Cidade com Tino, Cidade sem Tino

Hoje é o Dia Mundial das Cidades.
Celebram-se todas: as que ainda têm algum tino, as que fingem que têm, e aquelas que o perderam na rotunda antes da saída certa. Celebram-se as cidades reais — e as imaginadas. As que resistem ao colapso e as que já desistiram de o disfarçar. Muitas com sensores, planos estratégicos e um vocabulário tão bonito quanto vago.
No virar do século XIX para o XX, a cidade era milagre: tijolo e esperança. Um teto com salário, contra o trabalho de sol a sol. Uma troca: menos galinhas, mais fábricas.

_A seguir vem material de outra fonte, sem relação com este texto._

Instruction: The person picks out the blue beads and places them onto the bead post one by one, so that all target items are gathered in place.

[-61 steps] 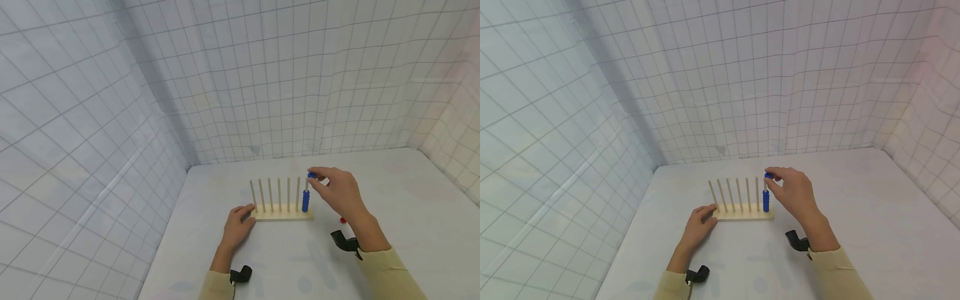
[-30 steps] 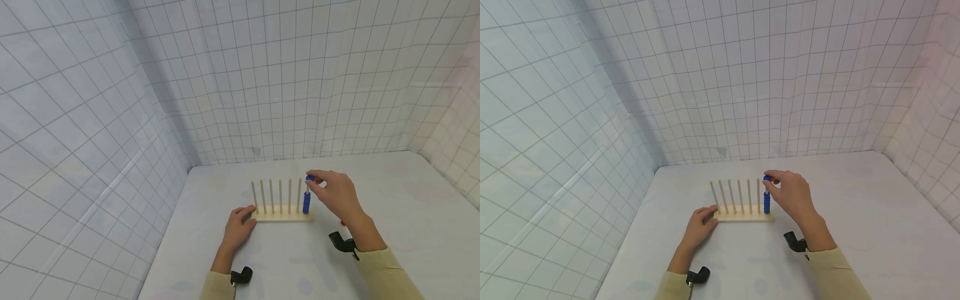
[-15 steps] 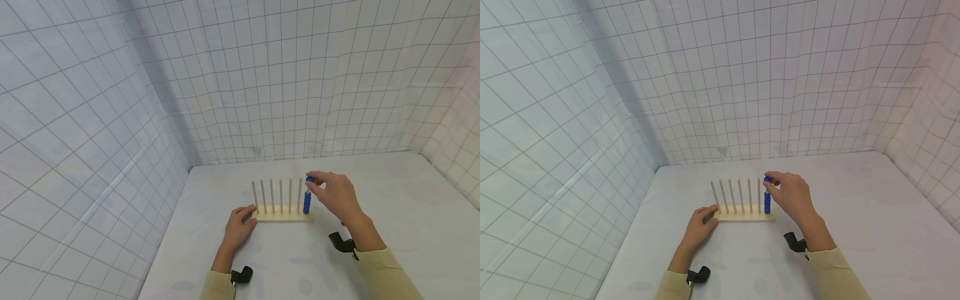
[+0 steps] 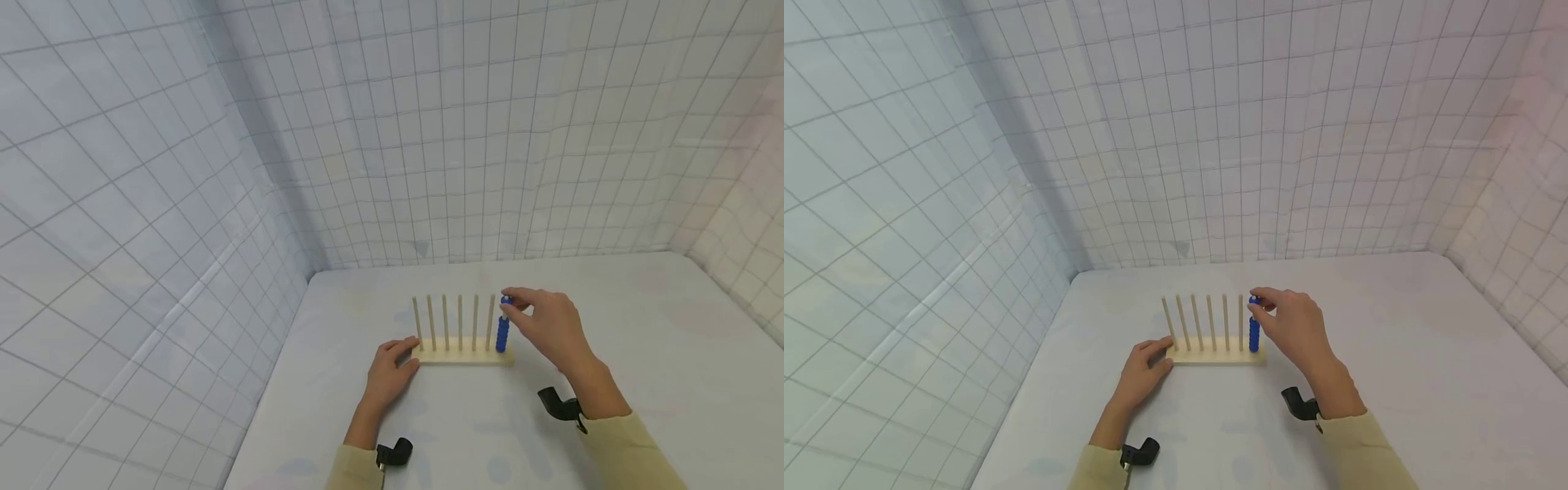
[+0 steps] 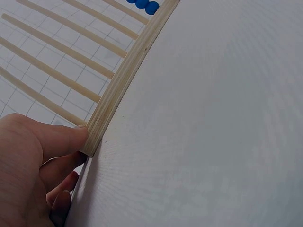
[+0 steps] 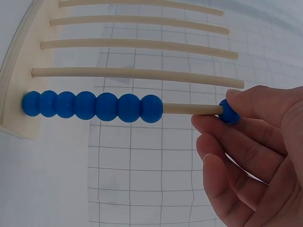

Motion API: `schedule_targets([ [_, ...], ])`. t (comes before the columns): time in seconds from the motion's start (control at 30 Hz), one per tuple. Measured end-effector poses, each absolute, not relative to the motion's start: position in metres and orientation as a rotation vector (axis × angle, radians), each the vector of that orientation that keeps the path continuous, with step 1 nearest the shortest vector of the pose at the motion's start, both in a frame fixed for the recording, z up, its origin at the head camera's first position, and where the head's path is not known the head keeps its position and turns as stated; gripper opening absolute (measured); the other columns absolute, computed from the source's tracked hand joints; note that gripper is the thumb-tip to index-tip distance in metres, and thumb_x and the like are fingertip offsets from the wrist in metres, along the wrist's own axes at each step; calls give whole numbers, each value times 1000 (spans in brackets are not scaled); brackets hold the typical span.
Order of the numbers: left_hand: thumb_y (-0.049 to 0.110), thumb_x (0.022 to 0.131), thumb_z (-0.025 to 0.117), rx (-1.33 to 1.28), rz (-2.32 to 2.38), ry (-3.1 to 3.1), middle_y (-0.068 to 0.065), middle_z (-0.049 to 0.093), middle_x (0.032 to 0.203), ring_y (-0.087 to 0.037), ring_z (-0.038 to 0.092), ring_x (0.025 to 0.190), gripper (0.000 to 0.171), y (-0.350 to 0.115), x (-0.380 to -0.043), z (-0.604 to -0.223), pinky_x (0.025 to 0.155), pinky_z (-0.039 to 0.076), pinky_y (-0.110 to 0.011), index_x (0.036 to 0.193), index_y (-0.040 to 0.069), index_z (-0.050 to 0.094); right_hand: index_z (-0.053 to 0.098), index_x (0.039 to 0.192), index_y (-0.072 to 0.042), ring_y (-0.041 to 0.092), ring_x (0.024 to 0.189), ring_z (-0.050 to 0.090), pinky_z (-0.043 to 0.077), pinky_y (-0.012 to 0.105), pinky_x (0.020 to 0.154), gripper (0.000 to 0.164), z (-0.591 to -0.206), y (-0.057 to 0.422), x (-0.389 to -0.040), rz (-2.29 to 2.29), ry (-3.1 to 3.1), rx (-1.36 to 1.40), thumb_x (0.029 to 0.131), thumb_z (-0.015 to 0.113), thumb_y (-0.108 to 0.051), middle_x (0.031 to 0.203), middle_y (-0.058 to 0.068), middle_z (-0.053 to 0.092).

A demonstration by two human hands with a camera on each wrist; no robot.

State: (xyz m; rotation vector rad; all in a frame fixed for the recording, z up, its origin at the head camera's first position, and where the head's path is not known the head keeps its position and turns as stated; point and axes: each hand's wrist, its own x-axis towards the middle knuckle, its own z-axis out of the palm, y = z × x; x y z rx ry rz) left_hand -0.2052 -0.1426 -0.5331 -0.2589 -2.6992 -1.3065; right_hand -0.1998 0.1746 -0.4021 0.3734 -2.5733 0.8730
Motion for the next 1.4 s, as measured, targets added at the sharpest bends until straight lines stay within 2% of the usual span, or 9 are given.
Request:
schedule_targets([
  [0.53, 18, 91, 73, -245, -1322, -2707, -4, 61, 135, -29, 50, 128, 39, -142, -201, -531, 102, 40, -56, 129, 19, 70, 75, 119, -8, 10, 58, 52, 41, 30, 51, 29, -411, 173, -196, 884, -2593, 349, 93, 73, -23, 90, 3, 76],
  [0.77, 18, 90, 74, -241, -1320, -2701, -3, 61, 135, -28, 51, 127, 39, -141, -202, -531, 101, 41, -56, 129, 20, 70, 74, 119, -9, 13, 63, 59, 44, 31, 53, 30, -412, 174, -196, 876, -2596, 342, 93, 74, -23, 91, 4, 76],
  [1.4, 18, 91, 74, -252, -1325, -2699, -4, 60, 136, -29, 50, 129, 39, -141, -204, -529, 101, 40, -57, 130, 20, 70, 74, 120, -9, 18, 72, 63, 48, 33, 58, 32, -420, 174, -201, 872, -2585, 326, 92, 74, -26, 96, 6, 75],
])
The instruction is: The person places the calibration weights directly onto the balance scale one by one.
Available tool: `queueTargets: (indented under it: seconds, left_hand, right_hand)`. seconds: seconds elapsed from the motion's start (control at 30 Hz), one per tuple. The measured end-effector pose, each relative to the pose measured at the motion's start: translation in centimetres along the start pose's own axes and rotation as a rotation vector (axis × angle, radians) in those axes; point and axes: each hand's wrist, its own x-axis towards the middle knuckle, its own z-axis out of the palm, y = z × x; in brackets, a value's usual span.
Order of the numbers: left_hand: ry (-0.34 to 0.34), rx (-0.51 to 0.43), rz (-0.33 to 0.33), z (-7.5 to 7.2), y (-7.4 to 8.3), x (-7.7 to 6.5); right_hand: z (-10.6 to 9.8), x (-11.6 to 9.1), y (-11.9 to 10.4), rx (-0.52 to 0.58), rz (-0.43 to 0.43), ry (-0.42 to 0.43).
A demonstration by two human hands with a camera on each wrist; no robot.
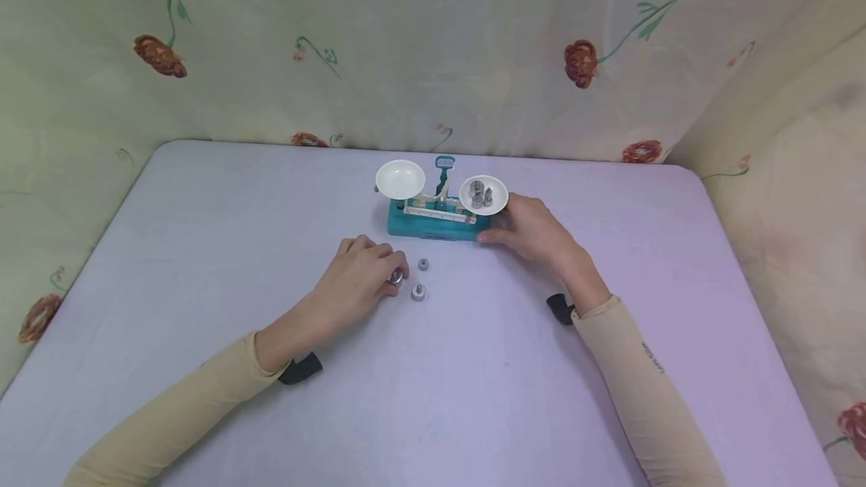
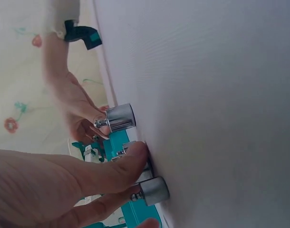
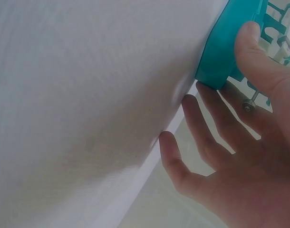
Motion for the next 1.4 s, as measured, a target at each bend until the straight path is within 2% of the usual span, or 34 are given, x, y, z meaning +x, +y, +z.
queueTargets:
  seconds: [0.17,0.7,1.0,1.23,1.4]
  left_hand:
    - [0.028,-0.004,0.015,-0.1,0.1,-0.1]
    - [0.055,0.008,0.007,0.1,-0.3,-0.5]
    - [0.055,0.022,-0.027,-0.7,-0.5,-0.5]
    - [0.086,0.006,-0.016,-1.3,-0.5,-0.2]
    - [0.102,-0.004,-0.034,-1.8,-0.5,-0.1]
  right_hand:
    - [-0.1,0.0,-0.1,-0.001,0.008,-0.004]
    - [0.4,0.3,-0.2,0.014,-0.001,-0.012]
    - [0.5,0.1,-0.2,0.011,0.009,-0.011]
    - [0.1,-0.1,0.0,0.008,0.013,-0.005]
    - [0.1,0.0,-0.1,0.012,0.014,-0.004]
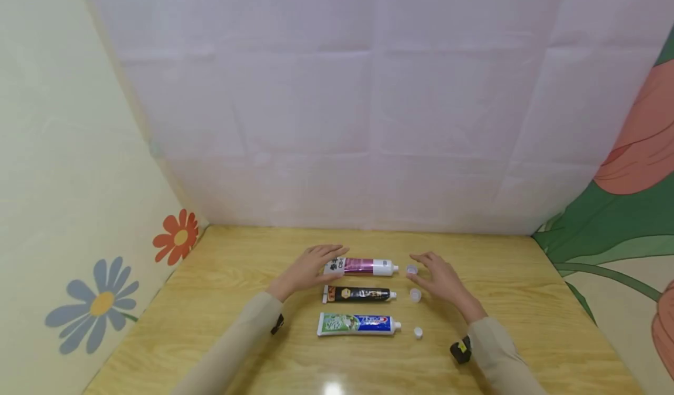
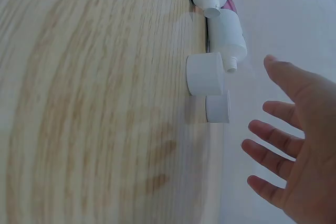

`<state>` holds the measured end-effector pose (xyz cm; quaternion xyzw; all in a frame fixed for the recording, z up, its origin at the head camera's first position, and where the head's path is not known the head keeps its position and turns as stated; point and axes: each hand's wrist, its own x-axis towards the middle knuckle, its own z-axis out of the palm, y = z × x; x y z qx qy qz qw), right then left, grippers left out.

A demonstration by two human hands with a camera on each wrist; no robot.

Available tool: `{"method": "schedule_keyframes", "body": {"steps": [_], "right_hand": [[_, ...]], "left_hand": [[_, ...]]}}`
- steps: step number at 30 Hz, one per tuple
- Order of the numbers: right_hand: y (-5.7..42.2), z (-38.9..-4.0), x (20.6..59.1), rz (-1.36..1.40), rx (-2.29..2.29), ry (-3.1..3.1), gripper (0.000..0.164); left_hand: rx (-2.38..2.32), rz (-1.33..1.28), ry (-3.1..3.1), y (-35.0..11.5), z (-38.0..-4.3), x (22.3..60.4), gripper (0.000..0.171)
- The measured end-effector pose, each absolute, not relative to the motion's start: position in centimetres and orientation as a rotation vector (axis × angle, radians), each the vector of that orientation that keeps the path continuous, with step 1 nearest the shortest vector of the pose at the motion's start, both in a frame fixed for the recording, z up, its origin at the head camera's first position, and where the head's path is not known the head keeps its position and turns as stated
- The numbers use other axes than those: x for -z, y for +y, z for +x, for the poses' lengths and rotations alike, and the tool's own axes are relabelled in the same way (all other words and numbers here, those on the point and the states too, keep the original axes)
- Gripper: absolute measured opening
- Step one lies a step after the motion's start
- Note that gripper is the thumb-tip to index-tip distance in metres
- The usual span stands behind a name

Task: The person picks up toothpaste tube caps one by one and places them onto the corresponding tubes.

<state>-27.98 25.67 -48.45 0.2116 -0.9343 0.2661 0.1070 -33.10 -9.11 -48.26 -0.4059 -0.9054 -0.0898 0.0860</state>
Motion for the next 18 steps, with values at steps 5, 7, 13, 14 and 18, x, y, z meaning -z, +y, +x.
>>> {"method": "schedule_keyframes", "body": {"steps": [5,7,13,14,18], "right_hand": [[25.81,-28.2,48.76,0.568,-0.783,-2.787,0.055],[25.82,-28.21,48.83,0.559,-0.786,-2.793,0.055],[25.71,-28.39,49.24,0.578,-0.79,-2.756,0.054],[25.7,-28.48,49.31,0.583,-0.791,-2.746,0.054],[25.73,-28.88,49.43,0.563,-0.809,-2.746,0.051]], "left_hand": [[0.314,-1.205,-2.712,-9.0,-33.38,48.56,0.066],[0.329,-1.199,-2.728,-8.95,-33.48,48.63,0.066],[0.323,-1.168,-2.781,-8.81,-33.67,48.93,0.065],[0.321,-1.164,-2.789,-8.78,-33.71,48.96,0.066],[0.326,-1.147,-2.833,-8.6,-33.89,48.96,0.066]]}}
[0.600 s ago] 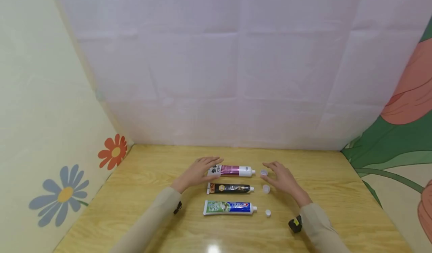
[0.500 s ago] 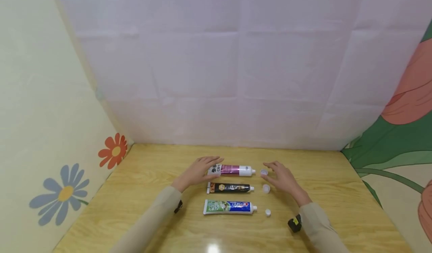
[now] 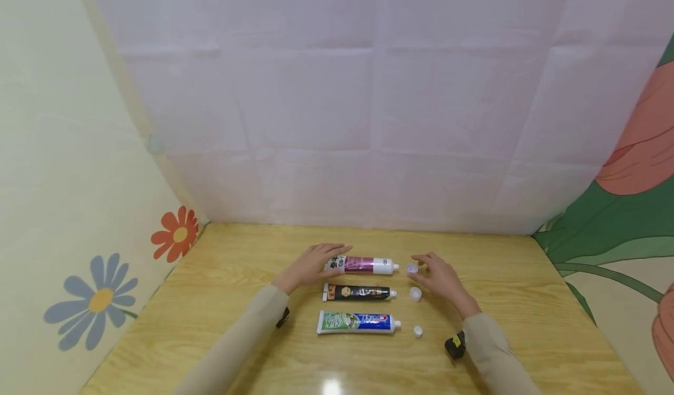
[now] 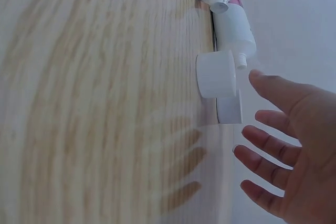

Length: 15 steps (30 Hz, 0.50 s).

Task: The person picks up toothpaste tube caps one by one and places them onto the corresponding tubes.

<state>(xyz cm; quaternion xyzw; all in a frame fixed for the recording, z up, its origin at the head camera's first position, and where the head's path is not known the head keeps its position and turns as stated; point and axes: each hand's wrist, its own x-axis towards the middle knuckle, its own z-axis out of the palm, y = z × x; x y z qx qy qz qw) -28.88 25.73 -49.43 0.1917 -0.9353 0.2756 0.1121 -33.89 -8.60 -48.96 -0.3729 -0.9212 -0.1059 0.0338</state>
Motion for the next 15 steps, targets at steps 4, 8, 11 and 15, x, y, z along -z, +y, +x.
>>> {"method": "schedule_keyframes", "body": {"steps": [4,8,11,15], "right_hand": [[25.77,-29.31,49.4,0.504,-0.83,-2.804,0.051],[25.77,-29.47,49.28,0.482,-0.849,-2.838,0.051],[25.73,-29.43,49.15,0.468,-0.89,-2.849,0.051],[25.82,-29.53,49.19,0.452,-0.921,-2.865,0.051]], "left_hand": [[0.324,-1.133,-2.875,-8.54,-34.08,48.98,0.066],[0.299,-1.131,-2.903,-8.47,-34.26,49.15,0.065],[0.295,-1.129,-2.927,-8.4,-34.35,49.22,0.064],[0.292,-1.129,-2.943,-8.28,-34.4,49.24,0.064]]}}
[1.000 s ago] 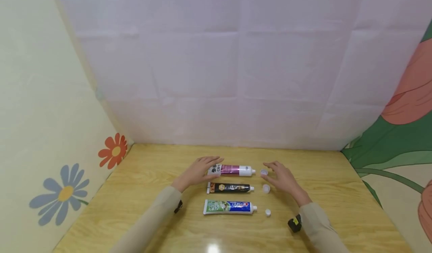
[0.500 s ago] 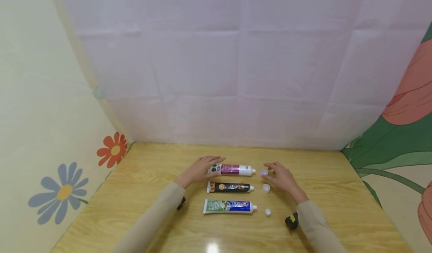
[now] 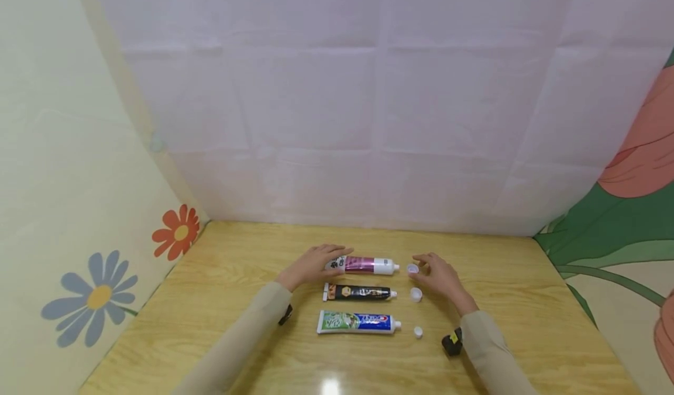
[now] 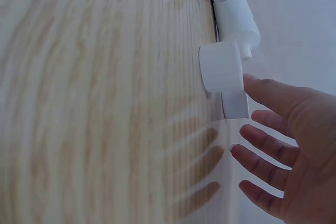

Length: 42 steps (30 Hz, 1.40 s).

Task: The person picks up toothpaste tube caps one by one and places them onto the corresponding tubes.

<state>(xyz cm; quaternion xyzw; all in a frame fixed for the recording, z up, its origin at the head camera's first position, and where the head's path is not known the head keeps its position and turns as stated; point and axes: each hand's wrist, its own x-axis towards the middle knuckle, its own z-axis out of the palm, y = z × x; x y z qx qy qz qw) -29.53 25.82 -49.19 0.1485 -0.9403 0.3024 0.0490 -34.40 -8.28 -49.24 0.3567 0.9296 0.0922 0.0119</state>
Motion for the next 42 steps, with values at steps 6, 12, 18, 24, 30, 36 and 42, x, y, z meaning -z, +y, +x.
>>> {"method": "schedule_keyframes", "body": {"steps": [6,12,18,24,30,36,42], "right_hand": [[26.1,-29.9,49.6,0.458,-0.919,-2.893,0.051],[26.1,-30.2,49.9,0.459,-0.933,-2.917,0.052],[25.8,-30.3,49.9,0.457,-0.931,-2.915,0.05],[25.6,-30.7,50.2,0.447,-0.933,-2.903,0.047],[25.6,-30.8,50.5,0.455,-0.91,-2.886,0.039],[26.0,-30.9,50.4,0.425,-0.904,-2.886,0.033],[26.2,-30.9,50.2,0.433,-0.968,-2.904,0.034]], "left_hand": [[-0.297,1.127,2.856,-8.0,-34.6,49.3,0.062],[-0.309,1.143,2.828,-7.9,-34.6,49.2,0.06],[-0.282,1.162,2.821,-7.8,-34.6,49.4,0.058],[-0.276,1.118,2.811,-7.7,-34.7,49.5,0.054],[-0.302,1.106,2.797,-7.6,-34.8,49.6,0.053],[-0.304,1.172,2.793,-7.0,-35.0,49.7,0.051],[-0.296,1.126,2.786,-6.7,-34.9,49.6,0.051]]}}
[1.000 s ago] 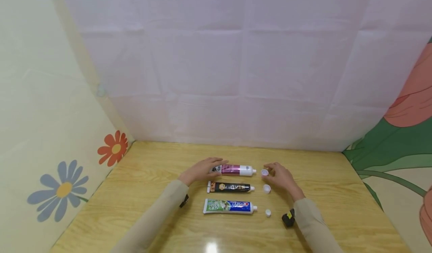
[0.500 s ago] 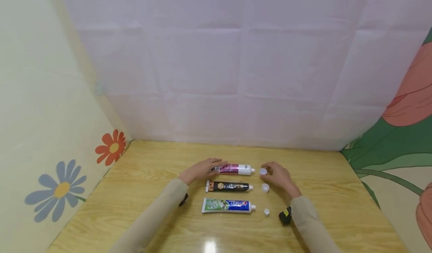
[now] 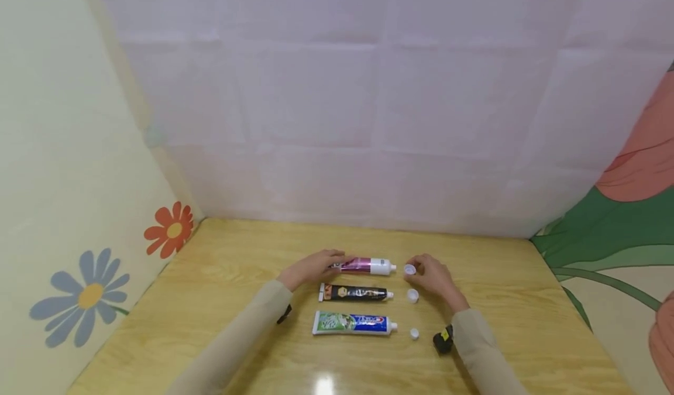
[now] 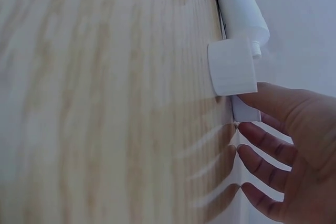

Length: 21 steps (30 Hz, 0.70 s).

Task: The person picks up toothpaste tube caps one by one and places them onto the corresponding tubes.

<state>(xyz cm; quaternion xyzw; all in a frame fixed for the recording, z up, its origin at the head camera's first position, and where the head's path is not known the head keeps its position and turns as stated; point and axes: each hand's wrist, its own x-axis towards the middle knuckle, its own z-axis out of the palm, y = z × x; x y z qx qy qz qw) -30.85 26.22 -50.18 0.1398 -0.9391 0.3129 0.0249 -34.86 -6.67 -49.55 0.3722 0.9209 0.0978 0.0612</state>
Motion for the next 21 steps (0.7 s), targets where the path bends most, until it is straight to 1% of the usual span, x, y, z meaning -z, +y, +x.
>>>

A urbe prometia abrigo, trabalho e, com alguma sorte, um par de sapatos.
Mas o século XXI mudou o enredo. A cidade industrial desmaterializou-se. Em vez de aço, produz reuniões. Em vez de bens, plataformas. Em vez de progresso, “soluções” — muitas vezes para problemas que ninguém sabia sequer que existiam.
E cresceu. Em 2008, mais de metade da humanidade já vivia em cidades. Em 2050, serão dois terços — cerca de 6,3 mil milhões de pessoas a partilhar o mesmo congestionamento, o mesmo ar condicionado e, talvez, a mesma esperança.
A cidade é uma teia: de transporte, de água, de eletricidade, de dados. Sobre estas redes, erguem-se edifícios — uns com alma, outros com mais vidro do que dignidade. E dentro deles? Pessoas. Ligadas por tecnologia, mas cada vez mais sós. Entre redes técnicas e redes sociais, sobra cada vez menos espaço para a rede invisível da convivência.
Multiplicam-se as cidades ditas inteligentes. Há sensores no lixo, no trânsito, na paciência dos habitantes. Mas se a tecnologia não servir para reduzir desigualdades, limitamo-nos a instalar soluções digitais onde faltam soluções humanas.
E quanto à arquitetura? Nalguns lugares, sonha-se com um regresso ao clássico — ou pior: a um neoclassicismo de catálogo. Fala-se em virtude e proporção, mas o resultado é mais próximo do kitsch com diploma. Há quem imponha que edifícios públicos pareçam templos gregos — como se uma fachada de Ictinos ou de Vitrúvio redimisse uma cidade desigual.
Mas o tempo mudou de língua. Nem em Atenas se fala grego clássico. Nem em Roma se ouve latim.
As cidades são palcos — da economia, do lazer, da mobilidade… e também da exclusão. E se a cidade é um palco, urge escutar quem vive nos bastidores: quem caminha devagar, quem fala baixo, quem não aparece nos mapas.
Uma cidade com tino coloca as pessoas no centro — não só os dados. Não confunde cimento com civilização, nem tecnologia com justiça.
As cidades estão a tornar-se digitais. Que sejam também humanas, verdes — e radicalmente decentes.